Parlamentares da Câmara e do Senado, em coalizão com o Governo Bolsonaro, avançam a tramitação de novas agressões aos direitos e aos níveis de vida das massas brasileiras. De um ponto de vista dos atingidos pelas medidas, toda a situação se resume a como alterar o curso dos acontecimentos. Entre os que reivindicam a defesa dos trabalhadores, são apresentadas diferentes propostas sobre qual o caminho seguir. Uma avaliação criteriosa delas precisa partir de uma apreciação da relação social existente na sociedade e do papel que, nessa situação, cumpre cada uma das proposições.
Há praticamente um consenso sobre a necessidade de uma frente única para enfrentar as classes dominantes e seus planos.
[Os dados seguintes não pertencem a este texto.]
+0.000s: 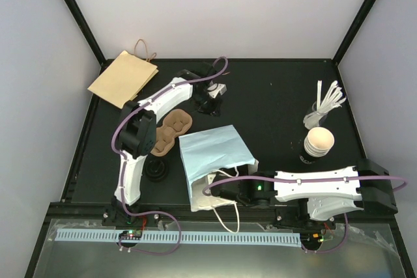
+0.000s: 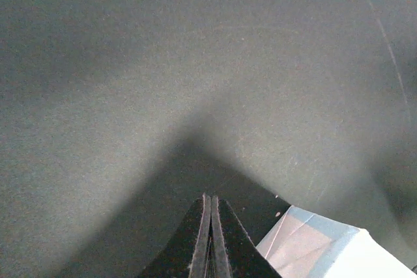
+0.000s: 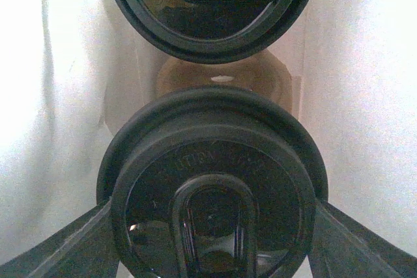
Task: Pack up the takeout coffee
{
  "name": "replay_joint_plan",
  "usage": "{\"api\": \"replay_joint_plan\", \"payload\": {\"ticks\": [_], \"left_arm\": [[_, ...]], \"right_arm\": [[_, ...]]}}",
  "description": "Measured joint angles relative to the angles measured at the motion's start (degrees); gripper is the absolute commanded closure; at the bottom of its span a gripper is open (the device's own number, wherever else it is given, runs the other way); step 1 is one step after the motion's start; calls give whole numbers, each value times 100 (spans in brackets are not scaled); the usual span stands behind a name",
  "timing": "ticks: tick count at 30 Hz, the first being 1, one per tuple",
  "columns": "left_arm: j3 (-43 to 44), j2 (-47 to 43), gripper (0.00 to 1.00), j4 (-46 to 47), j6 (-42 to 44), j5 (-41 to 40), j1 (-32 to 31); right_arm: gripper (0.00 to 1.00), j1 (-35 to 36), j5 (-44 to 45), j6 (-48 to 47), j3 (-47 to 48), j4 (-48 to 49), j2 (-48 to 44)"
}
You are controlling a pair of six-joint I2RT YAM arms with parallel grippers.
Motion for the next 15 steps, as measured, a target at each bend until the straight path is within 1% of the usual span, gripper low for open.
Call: {"api": "replay_joint_plan", "payload": {"ticks": [10, 15], "left_arm": [[0, 498, 99, -50, 44, -20, -74], [0, 605, 99, -149, 103, -17, -74]], "right_arm": [[47, -7, 2, -15, 0, 15, 61], [47, -46, 4, -35, 0, 94, 144]]}}
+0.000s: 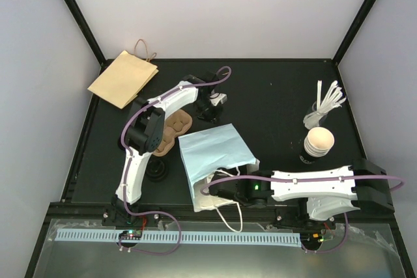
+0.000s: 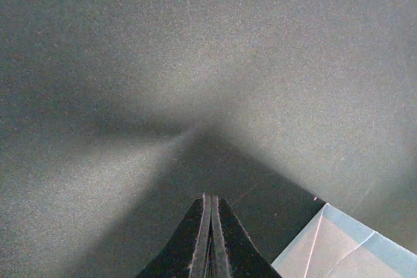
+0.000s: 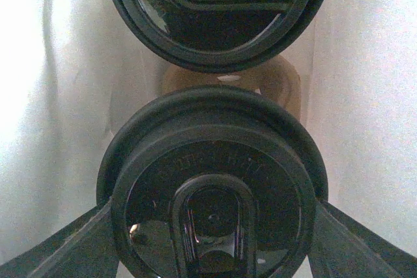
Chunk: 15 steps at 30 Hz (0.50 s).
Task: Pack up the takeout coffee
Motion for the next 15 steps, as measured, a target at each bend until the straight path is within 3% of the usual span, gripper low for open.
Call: {"api": "replay_joint_plan", "payload": {"ticks": [15], "left_arm": [[-302, 11, 98, -70, 166, 295, -35]], "right_arm": [[48, -144, 0, -149, 0, 284, 192]]}}
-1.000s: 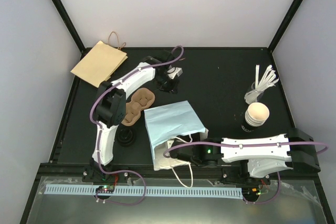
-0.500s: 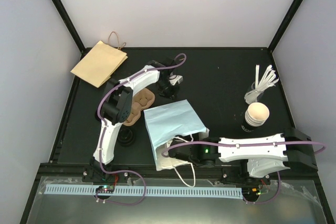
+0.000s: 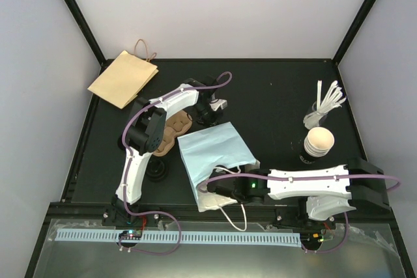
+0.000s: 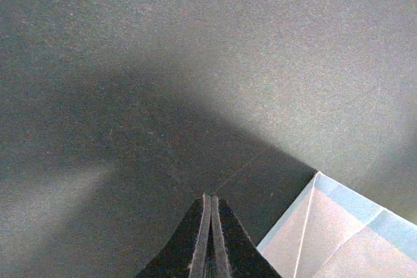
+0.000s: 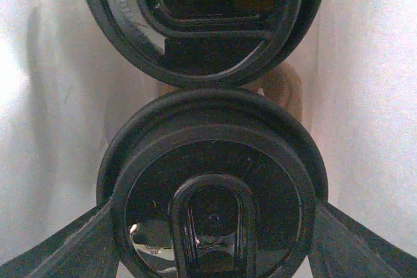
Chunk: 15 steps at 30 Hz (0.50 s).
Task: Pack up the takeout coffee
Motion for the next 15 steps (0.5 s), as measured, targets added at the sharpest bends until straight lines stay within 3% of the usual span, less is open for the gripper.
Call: {"api": "replay_joint_plan", "payload": {"ticks": [15], "left_arm": [[-52, 0, 98, 0, 208, 321, 0]], "right_arm": [[50, -201, 52, -216, 0, 372, 188]]}}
O problema começa quando se tenta definir qual seria seu conteúdo e caráter, e como cada tendência de esquerda a entende. Identificam-se cinco concepções em disputa sobre essa questão, nas quais podemos enquadrar a miríade de grupos, organizações e partidos de esquerda no Brasil.
Em primeiro lugar cabe ressaltar a mais difundida e alardeada dessas concepções: a frente única dos democratas. Ela está encarnada no Brasil pela política do PT e está sendo aplicada sob a palavra de ordem “Lula Livre”. Seu ápice foi expresso no segundo turno das eleições de 2018, quando o candidato Fernando Haddad propôs a unidade de todos os democratas contra o então candidato Bolsonaro. Essa concepção de frente única ignora a divisão da sociedade em classes, concebendo em seu lugar uma divisão baseada em ideologias. Sua aplicação conduz a uma orientação “resolveremos na próxima eleição democrática, em 2022”. Trata-se da submissão do proletariado a uma burguesia supostamente progressista, que permitiria um aperfeiçoamento do capitalismo.
Sua negação apresenta-se sob a forma da frente única dos revolucionários. São personificações dessa concepção o PSTU e a central sindical por eles criada, a CSP-Conlutas. Fruto de uma política de autoproclamação permanente, a esse tipo de frente única aderem uma série de seitas e grupos marginais. Compartilham uma incompreensão comum sobre a psicologia de massas e dos processos sociais.
Uma variante dessa última percebe-se no comportamento daqueles que, embora admitindo a necessidade de uma luta unitária das massas, adotam políticas sectárias diante de outras organizações e trabalhadores. Esse tipo de orientação observa-se por exemplo no MRT. Participam de iniciativas comuns com outras organizações, entretanto com ultimatos e proposições sem relação com o nível de consciência das massas e de suas ligações com as organizações e partidos tradicionais.
Identificamos um quarto grupo partidário da frente única na figura dos oportunistas. Hoje encontrados mais claramente no guarda-chuva de tendências do PSOL, como a “Resistência”, dirigida por Valério Arcary. Essa concepção se expressa na linha de várias organizações que atuam dentro da Frente Povo Sem Medo. Sustentam a necessidade de uma luta unitária de massas, embora com critérios de classe.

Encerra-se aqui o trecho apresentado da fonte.